* _Task_: Examine each line of the data. Copy the line if it includes the word "small".

* _Data entries_:
◆ ◆ ◆ ◆

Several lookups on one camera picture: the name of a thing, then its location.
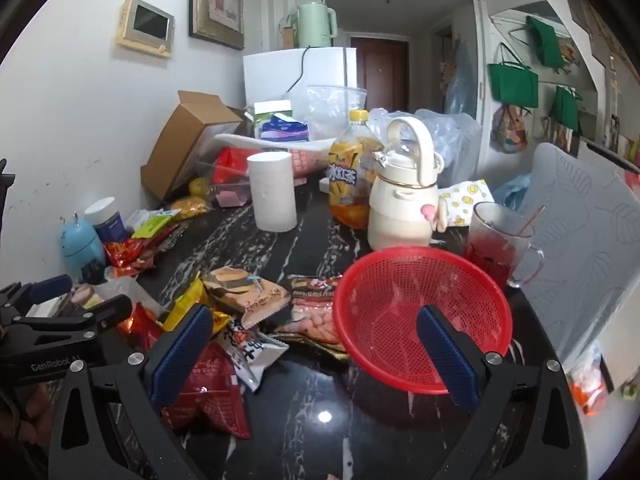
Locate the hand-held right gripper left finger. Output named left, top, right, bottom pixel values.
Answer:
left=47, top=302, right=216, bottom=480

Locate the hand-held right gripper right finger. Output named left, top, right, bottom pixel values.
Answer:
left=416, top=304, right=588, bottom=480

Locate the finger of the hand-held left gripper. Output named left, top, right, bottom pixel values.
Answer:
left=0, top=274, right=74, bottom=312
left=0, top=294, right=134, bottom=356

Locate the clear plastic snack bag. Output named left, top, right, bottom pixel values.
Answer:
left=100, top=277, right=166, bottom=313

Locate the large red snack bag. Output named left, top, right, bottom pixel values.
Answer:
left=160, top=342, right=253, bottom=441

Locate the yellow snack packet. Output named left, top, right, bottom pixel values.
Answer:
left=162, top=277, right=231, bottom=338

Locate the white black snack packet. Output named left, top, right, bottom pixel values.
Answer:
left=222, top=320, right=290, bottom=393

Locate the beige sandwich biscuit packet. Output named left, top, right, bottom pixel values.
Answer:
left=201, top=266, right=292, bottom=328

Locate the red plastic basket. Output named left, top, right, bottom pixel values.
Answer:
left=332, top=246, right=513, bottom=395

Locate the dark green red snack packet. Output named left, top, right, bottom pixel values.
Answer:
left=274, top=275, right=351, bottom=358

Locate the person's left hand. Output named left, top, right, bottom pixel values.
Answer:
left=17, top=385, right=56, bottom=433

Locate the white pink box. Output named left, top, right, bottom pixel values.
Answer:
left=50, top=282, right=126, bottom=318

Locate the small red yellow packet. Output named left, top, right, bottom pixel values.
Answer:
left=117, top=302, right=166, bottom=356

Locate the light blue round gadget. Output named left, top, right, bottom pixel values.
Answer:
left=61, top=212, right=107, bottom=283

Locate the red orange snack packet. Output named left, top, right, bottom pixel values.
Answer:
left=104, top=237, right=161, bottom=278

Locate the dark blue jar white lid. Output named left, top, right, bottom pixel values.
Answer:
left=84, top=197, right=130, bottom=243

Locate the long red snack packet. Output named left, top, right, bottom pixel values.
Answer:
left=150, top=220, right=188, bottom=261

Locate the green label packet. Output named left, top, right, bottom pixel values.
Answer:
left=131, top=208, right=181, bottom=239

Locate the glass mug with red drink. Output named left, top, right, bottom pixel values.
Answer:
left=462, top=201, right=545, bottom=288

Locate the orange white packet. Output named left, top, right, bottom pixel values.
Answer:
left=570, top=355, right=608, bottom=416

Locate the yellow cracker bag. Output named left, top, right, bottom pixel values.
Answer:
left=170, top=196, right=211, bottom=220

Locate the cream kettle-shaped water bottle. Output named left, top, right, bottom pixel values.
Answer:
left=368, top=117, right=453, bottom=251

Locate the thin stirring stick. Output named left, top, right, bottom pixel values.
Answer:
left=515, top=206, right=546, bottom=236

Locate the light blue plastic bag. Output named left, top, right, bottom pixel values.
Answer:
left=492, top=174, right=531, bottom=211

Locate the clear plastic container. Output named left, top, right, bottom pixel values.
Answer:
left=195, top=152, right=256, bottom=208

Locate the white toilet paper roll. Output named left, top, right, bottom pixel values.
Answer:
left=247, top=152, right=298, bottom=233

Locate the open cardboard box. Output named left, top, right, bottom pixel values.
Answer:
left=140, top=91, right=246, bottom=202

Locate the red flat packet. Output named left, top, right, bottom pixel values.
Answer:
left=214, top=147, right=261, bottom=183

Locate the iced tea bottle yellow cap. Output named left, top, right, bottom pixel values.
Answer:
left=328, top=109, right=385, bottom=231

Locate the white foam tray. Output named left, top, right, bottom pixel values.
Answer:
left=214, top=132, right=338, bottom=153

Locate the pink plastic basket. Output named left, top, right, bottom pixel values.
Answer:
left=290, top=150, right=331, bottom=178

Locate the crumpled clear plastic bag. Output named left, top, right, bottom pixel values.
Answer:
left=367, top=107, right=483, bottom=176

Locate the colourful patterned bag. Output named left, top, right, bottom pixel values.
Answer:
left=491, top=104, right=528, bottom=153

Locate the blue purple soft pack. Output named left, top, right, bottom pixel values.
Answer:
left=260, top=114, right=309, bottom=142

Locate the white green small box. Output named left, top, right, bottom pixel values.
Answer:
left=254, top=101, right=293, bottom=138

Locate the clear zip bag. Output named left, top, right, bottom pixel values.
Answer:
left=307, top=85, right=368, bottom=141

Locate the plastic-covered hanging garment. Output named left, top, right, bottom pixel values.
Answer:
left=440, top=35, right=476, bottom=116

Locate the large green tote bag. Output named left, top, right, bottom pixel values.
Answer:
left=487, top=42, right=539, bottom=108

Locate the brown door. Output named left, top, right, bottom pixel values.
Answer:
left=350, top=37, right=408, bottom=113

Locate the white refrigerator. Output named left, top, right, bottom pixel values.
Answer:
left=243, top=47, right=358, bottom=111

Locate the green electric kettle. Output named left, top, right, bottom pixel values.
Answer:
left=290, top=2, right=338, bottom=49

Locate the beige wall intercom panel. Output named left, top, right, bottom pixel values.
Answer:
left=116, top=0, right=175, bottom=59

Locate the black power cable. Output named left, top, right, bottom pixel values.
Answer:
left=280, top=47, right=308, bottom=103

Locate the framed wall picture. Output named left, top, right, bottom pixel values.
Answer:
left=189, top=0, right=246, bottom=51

◆ ◆ ◆ ◆

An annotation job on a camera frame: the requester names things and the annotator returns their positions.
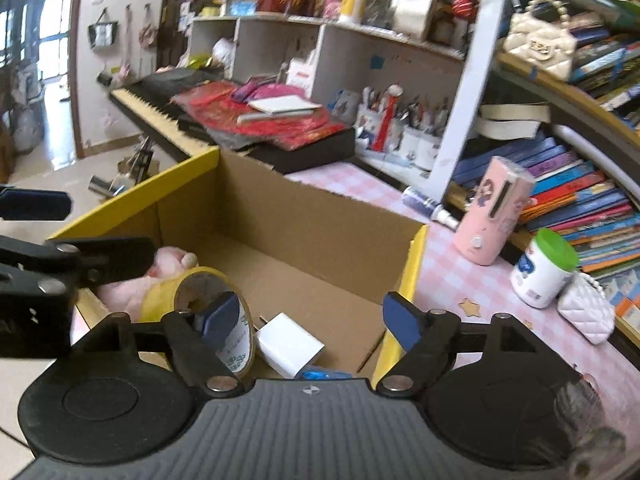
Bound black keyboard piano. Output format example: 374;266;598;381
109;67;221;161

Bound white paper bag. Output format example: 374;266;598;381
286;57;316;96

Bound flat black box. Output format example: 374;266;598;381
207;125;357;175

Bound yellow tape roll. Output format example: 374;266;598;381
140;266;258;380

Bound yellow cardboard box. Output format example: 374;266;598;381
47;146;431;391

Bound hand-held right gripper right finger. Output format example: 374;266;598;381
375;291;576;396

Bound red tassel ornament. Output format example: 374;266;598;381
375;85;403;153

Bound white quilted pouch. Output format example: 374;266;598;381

◆ ◆ ◆ ◆

* _Reply to the task_:
Locate the small red yellow packet. Output named left, top, right, bottom pixel values.
Locate the white green small box. Output named left, top, right, bottom pixel values.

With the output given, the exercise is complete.